Exploring Climate Tech for Construction: Heat Batteries and Beyond
Let's Get Real Blog Series
How can the construction industry help reduce climate change? A recent MIT Technology Review article has ignited discussions about the potential of new climate technology to transition us to a zero-carbon economy. As someone passionate about the construction software and technology sector, this article has prompted me to contemplate the effects that climate technology will have on the construction industry. Here are my thoughts on how innovation continues to drive a greater focus on sustainability and energy efficiency and helps address climate's significant impacts on the industry.
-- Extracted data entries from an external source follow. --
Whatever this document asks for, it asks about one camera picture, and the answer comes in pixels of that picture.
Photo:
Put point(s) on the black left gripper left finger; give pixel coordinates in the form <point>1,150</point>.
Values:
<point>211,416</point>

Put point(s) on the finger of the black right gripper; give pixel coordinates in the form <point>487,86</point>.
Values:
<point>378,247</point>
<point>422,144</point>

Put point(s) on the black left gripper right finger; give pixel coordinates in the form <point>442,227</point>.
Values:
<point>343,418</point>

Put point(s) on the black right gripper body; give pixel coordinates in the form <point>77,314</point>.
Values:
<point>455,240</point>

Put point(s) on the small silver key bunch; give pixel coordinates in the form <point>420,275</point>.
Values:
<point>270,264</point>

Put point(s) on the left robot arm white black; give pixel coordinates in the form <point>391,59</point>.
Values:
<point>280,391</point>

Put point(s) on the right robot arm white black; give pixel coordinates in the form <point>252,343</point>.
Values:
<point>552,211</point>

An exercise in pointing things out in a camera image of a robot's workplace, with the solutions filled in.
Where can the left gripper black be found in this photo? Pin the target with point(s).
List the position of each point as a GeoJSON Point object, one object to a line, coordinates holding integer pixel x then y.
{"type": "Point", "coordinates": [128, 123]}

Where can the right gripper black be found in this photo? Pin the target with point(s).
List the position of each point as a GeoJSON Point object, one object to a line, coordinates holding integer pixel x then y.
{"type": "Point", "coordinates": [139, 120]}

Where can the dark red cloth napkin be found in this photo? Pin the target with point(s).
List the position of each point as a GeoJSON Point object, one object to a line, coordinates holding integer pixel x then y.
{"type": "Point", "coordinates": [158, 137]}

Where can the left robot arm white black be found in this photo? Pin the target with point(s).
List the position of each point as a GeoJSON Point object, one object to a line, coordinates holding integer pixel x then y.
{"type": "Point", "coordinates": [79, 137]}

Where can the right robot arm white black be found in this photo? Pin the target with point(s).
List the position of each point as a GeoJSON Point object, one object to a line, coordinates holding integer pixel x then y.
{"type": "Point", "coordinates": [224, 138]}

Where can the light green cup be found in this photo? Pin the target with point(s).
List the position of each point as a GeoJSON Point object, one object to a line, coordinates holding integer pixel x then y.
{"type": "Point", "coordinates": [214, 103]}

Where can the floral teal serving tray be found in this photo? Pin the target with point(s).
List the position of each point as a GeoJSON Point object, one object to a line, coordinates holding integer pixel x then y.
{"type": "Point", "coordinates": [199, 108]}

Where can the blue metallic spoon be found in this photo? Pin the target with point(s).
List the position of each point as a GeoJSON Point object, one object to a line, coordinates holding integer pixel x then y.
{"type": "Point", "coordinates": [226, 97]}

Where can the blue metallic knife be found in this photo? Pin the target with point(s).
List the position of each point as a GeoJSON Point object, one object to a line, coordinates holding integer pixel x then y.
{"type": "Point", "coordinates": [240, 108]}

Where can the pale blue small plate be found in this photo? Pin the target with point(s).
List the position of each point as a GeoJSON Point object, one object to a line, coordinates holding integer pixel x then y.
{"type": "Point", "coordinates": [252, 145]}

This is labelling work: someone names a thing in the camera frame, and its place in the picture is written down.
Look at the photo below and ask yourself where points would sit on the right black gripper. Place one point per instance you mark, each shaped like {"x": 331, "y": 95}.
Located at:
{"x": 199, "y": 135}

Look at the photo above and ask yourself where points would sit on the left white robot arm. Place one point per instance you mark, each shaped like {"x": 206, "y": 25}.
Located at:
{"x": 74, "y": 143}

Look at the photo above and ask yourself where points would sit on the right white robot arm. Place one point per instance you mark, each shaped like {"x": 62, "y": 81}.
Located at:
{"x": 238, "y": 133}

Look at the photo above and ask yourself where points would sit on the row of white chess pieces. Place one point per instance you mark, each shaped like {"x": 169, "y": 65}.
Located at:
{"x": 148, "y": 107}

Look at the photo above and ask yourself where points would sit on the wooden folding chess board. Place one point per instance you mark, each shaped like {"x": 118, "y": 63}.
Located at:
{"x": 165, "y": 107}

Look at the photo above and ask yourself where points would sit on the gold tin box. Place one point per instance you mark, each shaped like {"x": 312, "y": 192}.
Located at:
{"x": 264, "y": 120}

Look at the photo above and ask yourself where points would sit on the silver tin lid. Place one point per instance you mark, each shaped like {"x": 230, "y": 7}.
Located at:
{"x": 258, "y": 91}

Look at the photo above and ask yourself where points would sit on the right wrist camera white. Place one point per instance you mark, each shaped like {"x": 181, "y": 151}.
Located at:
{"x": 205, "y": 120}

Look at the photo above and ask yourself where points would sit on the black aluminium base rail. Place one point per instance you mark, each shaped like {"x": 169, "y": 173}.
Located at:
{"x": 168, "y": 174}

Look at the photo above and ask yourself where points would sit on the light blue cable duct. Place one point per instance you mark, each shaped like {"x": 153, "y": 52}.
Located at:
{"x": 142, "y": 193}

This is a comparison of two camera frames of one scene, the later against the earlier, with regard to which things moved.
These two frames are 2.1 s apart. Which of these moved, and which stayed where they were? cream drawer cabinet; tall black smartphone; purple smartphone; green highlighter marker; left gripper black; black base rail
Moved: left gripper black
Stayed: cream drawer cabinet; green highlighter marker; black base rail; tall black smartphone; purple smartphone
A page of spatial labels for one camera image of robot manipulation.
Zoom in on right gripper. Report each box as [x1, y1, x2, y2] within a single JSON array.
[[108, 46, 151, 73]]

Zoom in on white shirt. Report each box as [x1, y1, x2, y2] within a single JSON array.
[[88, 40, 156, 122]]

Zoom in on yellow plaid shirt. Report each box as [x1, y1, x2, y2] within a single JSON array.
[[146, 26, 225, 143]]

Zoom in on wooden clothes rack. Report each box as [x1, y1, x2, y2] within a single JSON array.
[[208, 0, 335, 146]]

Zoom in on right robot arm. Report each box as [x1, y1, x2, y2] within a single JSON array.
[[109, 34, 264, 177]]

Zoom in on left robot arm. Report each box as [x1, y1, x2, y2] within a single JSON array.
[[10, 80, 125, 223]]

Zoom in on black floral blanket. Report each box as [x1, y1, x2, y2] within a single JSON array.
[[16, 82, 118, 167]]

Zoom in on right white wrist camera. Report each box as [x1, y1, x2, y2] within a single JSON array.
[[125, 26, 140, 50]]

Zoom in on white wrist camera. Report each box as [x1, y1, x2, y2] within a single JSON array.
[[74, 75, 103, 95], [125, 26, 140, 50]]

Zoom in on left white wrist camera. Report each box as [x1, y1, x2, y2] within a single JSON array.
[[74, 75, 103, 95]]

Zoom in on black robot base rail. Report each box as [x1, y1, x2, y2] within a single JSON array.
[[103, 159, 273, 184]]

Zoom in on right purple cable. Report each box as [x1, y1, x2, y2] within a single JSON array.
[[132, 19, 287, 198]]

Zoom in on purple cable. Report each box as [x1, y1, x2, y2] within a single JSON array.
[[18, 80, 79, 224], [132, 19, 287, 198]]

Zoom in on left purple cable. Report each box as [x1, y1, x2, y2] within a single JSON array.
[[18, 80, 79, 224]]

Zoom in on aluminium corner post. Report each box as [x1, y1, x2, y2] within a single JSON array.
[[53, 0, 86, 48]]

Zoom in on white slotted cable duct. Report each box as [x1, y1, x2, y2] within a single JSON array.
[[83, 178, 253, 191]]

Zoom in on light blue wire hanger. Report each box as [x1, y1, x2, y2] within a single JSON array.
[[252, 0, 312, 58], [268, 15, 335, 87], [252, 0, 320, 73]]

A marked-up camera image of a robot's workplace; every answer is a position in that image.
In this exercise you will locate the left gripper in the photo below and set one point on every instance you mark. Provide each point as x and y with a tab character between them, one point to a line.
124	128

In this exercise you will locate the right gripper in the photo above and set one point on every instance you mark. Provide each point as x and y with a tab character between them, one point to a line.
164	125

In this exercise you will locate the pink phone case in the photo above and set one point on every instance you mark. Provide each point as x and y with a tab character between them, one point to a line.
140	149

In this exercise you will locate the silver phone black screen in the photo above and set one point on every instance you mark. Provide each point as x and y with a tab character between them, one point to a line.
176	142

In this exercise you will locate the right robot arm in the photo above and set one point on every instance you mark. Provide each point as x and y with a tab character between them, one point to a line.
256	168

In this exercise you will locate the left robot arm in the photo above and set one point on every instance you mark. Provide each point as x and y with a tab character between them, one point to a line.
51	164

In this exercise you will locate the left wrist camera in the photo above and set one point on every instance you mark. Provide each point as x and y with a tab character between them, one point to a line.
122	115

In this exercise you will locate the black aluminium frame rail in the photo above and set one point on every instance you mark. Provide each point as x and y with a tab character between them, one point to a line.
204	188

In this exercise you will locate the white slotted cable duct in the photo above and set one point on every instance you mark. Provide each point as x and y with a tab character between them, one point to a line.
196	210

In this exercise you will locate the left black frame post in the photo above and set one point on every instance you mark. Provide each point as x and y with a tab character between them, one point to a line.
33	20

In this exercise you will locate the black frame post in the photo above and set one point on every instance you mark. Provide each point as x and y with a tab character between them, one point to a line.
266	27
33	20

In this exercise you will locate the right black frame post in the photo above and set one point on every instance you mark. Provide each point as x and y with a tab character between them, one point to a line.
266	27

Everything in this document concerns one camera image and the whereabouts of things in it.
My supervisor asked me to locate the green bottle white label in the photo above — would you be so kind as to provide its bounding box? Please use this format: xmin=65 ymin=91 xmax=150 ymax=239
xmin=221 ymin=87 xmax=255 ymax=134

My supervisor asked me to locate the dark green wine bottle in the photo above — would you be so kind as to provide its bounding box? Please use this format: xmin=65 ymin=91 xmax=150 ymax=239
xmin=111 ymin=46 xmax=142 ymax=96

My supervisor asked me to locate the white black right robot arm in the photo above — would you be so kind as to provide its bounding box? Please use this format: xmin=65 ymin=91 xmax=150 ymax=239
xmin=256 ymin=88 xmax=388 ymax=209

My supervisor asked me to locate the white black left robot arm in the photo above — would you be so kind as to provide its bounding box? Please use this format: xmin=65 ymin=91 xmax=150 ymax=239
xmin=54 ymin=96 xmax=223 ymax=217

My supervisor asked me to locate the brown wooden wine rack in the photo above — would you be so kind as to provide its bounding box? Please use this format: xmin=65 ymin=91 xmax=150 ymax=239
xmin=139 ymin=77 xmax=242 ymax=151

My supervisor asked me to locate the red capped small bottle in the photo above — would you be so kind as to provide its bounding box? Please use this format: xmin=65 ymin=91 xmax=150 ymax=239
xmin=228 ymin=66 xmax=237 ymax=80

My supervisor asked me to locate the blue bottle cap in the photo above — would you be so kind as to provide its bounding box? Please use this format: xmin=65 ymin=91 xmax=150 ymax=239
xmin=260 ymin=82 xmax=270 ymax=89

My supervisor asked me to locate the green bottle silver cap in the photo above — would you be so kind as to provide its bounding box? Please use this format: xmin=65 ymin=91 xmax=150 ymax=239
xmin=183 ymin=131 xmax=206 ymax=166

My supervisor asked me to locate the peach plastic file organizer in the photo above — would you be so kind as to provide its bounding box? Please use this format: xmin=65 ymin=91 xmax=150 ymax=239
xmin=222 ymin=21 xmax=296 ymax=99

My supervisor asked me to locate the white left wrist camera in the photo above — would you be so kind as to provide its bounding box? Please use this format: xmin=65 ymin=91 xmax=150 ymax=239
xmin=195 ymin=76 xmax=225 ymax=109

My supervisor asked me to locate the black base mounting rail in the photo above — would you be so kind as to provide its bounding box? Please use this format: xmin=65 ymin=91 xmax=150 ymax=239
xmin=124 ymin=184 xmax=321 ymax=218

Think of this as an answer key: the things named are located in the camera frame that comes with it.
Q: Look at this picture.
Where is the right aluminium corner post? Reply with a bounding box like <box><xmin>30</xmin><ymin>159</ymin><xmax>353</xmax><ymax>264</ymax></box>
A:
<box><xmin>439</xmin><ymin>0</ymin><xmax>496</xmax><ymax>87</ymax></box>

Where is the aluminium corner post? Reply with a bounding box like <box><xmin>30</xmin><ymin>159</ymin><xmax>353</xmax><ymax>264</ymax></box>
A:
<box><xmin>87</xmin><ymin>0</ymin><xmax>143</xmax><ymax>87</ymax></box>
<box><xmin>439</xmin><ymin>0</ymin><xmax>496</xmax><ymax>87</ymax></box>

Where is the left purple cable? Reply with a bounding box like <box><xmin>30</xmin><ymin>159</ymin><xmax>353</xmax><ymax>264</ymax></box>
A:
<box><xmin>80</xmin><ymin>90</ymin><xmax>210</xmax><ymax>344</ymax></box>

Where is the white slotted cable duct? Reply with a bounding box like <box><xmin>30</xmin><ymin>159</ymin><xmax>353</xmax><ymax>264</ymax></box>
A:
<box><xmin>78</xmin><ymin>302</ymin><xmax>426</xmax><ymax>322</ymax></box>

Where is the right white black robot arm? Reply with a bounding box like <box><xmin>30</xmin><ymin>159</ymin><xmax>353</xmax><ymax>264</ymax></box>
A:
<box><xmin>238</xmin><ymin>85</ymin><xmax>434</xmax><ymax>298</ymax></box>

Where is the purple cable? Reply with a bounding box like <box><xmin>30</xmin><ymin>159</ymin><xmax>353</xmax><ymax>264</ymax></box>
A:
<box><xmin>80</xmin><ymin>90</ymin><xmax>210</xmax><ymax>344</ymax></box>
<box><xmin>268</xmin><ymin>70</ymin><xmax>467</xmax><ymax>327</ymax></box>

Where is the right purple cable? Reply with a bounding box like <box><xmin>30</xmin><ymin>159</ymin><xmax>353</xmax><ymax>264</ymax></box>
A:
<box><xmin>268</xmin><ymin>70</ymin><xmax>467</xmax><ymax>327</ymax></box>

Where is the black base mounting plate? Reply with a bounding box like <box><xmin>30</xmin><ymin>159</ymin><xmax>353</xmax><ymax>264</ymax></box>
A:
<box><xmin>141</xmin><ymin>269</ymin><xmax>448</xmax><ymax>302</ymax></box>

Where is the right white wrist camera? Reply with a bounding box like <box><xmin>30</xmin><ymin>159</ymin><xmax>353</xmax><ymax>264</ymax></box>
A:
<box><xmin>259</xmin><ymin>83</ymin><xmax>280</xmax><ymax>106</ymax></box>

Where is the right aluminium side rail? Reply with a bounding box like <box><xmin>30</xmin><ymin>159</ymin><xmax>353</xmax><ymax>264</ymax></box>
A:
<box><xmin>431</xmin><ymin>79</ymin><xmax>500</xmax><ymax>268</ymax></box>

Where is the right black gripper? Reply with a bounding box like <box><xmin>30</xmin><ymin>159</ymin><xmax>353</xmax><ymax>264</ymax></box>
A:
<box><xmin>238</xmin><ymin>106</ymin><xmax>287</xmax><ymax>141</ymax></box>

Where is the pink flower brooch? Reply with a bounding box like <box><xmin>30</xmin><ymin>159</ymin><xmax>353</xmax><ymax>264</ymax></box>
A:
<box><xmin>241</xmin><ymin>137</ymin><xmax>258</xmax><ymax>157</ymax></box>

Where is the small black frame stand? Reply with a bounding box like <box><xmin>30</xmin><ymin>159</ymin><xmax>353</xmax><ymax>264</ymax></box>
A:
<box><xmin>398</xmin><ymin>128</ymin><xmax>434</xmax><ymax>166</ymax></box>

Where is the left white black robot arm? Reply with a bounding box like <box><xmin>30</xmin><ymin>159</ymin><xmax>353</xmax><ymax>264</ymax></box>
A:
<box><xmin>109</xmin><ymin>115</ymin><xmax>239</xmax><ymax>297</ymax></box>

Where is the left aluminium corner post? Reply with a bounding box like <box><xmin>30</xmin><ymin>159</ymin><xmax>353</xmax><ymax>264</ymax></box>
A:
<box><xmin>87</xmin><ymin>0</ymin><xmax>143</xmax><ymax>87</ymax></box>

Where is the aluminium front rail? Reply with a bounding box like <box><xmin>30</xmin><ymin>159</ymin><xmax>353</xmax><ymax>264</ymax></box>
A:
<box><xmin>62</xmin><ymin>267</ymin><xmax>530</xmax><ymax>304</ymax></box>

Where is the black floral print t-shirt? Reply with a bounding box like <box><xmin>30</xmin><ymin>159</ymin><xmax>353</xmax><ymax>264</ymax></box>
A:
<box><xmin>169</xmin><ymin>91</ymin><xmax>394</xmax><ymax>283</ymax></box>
The Impact of Extreme Weather and Climate Change on Construction
Construction must confront the impact of climate change head-on. As carbon dioxide levels in the atmosphere continue to rise with climate change, we have begun to see concerning changes in weather patterns, including a rise in natural disasters. Extreme weather events such as hurricanes, floods, and wildfires can cause significant damage to buildings and infrastructure, disrupting construction project timelines with rework and downtime. Extreme heat due to rising global temperatures can pose a health risk to workers in the field, and humidity can make it challenging to work with certain materials, such as concrete. Droughts can impact the availability of wood and other natural resources. Extreme temperatures lead to increased heating and cooling needs impacting both buildings' operational costs and environmental footprint.
Climate change poses a pressing challenge for the US construction industry:
- Extreme weather events cost the US construction industry around $22 billion in 2020 alone, up from $9 billion in 2019 (National Oceanic and Atmospheric Administration).
- The US construction industry is responsible for about 6% of the country's total greenhouse gas emissions (US Green Building Council).
- As temperatures rise, the use of air conditioning in buildings is expected to triple by 2050, resulting in significant increases in energy consumption and greenhouse gas emissions (International Energy Agency).
These statistics highlight the urgent need for the construction industry to adopt sustainable and resilient operational practices. By implementing innovative technologies and design strategies, the industry can reduce its environmental footprint while also improving the health and safety of workers.
Climate Tech: A Promising Solution to Combat Climate Change
The progress made in construction software, technologies, and inventive solutions encompasses various capabilities to address and adjust to the effects of climate and climate change. These advancements drive the integration of novel building materials, construction methods, and design approaches that prioritize safety, sustainability, and minimize the industry's environmental impact.
The MIT article I referenced earlier focused on heat batteries and bricks. This technology has the potential to revolutionize the construction industry by improving the energy efficiency of buildings and reducing greenhouse gas emissions. It’s a simple solution for a growing problem – companies are deploying systems that can capture heat generated by clean electricity and store it for later in stacks of bricks. Simply put, heat batteries and bricks store the excess heat generated by a building's heating system during periods of low demand and release it when demand is high. This process can reduce the need for additional heating during peak periods, which can lead to significant energy savings and lower heating bills. Technological innovations like heat batteries represent a huge step towards improving buildings' energy efficiency and sustainability.
Popular Climate Tech Solutions
Though the mainstream use of cutting-edge technologies such as the heat batteries and bricks described above is still years away, the industry is steadily adopting new technologies that address climate change across all sectors. Some examples:
- The adoption of green building certifications, such as LEED and BREEAM, has been growing steadily. According to the US Green Building Council, as of 2020, over 100,000 LEED-certified commercial buildings represent more than 2.6 billion square feet of space globally.
- According to the American Wood Council, the use of mass timber in North America increased by 20% in 2020.
- The implementation of energy-efficient systems, such as HVAC, lighting, and controls, is becoming more common. According to a US Department of Energy report, commercial buildings' energy use intensity (EUI) decreased by 23% from 2003 to 2018 due to the adoption of energy-efficient technologies.